En parlant de la sorte, il exhiba une large faux, dont il avait jusqu’alors caché le fer derrière ses épaules, ne laissant apercevoir que le manche, que Fañch ar Floc’h avait, au premier aspect, pris pour un bâton.
-
Voyez, continua-t-il, elle branle un peu : vous aurez vite fait de la
consolider.
- Mon Dieu, oui ! Si ce n’est que cela , répondit
Fañch, je veux bien.
L’homme s’exprimait, d’ailleurs, d’une voix impérieuse qui ne souffrait point de refus. Il posa lui-même le fer de la faux sur l’enclume.
- Eh
! mais il est emmanché à rebours, votre outil ! observa le
forgeron. Le tranchant est en dehors! Quel est le maladroit qui a
fait ce bel ouvrage?
- Ne vous inquiétez pas de cela, dit
sévèrement l’homme. Il y a faux et faux. Laissez celle-ci comme
elle est et contentez-vous de la bien fixer.
- A votre gré,
marmonna Fañch ar Floc’h, à qui le ton, du personnage ne plaisait
qu’à demi.
Et,
en un tour de main, il eut rivé un autre clou à la place de celui
qui manquait.
- Maintenant, je vais vous payer, dit l’homme.
-
Oh ! ça ne vaut pas qu’on en parle.
- Si ! tout travail
mérite salaire. Je ne vous donnerai pas d’argent, Fañch ar Floc’h,
mais, ce qui a plus de prix que l’argent et que l’or: un bon
avertissement. Allez vous coucher, pensez à votre fin, et, lorsque
votre femme rentrera, commandez-lui de retourner au bourg vous
chercher un prêtre. Le travail que vous venez de faire pour moi est
le dernier que vous ferez de votre vie. Kénavô! (Au revoir.)
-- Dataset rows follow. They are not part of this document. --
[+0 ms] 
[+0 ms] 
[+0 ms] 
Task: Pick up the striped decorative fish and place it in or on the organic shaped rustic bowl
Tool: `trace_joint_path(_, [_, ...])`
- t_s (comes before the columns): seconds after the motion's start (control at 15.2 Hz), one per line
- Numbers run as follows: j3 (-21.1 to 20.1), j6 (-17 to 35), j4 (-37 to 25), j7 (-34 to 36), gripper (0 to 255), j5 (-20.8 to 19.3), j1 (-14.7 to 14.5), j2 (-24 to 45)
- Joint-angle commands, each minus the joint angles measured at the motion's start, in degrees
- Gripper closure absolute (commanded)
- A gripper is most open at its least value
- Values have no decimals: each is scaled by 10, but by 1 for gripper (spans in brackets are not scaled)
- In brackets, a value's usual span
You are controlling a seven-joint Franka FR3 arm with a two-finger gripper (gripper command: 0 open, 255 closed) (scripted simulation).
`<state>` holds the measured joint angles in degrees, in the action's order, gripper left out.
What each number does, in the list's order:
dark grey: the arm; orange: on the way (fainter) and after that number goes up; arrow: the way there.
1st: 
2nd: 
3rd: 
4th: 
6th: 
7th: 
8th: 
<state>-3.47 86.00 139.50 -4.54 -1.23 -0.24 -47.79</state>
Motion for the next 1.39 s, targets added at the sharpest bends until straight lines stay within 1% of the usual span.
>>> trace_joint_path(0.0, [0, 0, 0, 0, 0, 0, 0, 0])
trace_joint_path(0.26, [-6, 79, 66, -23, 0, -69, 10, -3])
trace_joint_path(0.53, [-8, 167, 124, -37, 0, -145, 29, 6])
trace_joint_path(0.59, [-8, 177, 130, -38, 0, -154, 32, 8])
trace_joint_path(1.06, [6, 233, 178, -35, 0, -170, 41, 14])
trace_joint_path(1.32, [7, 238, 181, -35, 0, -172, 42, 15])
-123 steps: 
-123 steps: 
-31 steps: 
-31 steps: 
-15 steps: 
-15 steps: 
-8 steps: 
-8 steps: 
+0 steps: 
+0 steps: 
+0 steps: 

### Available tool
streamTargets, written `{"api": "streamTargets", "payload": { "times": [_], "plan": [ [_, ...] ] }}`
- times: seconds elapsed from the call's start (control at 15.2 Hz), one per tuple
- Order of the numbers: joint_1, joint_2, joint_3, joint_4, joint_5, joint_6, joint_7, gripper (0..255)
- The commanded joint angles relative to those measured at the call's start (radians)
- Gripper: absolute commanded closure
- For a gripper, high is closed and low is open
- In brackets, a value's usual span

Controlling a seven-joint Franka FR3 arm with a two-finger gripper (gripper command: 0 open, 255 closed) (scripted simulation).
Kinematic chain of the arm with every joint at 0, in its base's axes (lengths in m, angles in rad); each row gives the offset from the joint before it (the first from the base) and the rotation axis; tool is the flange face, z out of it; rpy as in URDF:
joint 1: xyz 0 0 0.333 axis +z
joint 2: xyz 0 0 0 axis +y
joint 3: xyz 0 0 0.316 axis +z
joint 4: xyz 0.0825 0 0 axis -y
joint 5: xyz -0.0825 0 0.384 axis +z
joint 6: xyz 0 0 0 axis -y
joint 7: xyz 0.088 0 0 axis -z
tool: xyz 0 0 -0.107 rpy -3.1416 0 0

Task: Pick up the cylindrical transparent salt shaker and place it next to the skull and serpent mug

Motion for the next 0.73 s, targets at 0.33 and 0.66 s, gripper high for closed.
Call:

L’homme à la faux disparut. Déjà Fañch ar Floc’h sentait ses jambes se dérober sous lui : il n’eut que la force de gagner son lit où sa femme le trouva suant les angoisses de la mort.
-
Retourne, lui dit-il, me chercher un prêtre.
Au chant du coq,
il rendit l’âme, pour avoir forgé la faux de l’Ankou.